PROBLEM DESCRIPTION: Report every line in the listing that contains the string "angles".
· · · · ·
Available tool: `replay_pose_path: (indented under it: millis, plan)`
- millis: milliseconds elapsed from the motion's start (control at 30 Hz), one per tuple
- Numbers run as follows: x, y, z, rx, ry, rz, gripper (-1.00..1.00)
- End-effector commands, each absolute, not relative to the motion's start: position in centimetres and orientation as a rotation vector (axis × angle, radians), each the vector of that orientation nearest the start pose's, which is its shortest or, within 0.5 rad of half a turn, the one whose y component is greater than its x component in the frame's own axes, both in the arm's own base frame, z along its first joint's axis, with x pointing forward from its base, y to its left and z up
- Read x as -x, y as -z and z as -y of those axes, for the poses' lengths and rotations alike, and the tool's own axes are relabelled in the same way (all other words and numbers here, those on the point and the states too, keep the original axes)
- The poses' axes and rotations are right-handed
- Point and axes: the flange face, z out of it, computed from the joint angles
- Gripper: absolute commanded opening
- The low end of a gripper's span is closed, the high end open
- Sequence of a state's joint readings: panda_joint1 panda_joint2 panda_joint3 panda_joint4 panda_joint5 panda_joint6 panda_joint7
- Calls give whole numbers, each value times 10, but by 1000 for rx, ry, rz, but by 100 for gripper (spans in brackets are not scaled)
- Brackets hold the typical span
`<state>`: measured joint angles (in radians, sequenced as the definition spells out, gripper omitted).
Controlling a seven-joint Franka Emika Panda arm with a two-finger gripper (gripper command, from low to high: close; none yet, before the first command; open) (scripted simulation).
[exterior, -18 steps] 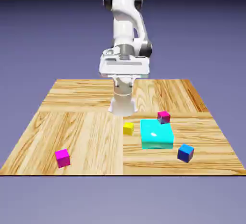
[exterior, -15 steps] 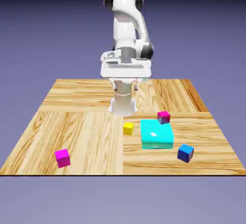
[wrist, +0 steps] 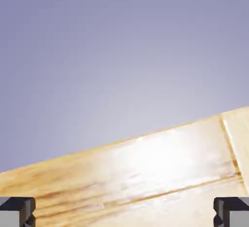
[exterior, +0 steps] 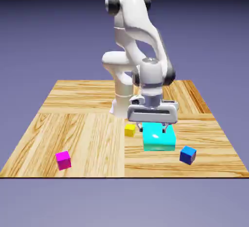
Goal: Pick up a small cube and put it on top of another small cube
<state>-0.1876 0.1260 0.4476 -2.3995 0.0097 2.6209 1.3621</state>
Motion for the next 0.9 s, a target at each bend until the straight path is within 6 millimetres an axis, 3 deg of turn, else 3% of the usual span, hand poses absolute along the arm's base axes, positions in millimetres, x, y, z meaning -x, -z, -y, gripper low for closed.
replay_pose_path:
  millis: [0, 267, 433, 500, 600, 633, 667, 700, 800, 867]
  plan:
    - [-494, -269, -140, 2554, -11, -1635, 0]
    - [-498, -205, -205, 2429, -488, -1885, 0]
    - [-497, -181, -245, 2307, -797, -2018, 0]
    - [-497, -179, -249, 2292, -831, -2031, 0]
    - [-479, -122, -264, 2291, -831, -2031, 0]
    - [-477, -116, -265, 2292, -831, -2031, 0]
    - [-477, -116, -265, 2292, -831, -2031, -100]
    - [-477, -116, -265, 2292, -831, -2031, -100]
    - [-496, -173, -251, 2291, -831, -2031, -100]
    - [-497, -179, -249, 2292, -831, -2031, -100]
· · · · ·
WRITTEN SOLUTION:
- Point and axes: the flange face, z out of it, computed from the joint angles
`<state>`: measured joint angles (in radians, sequenced as the definition spells out, gripper omitted).

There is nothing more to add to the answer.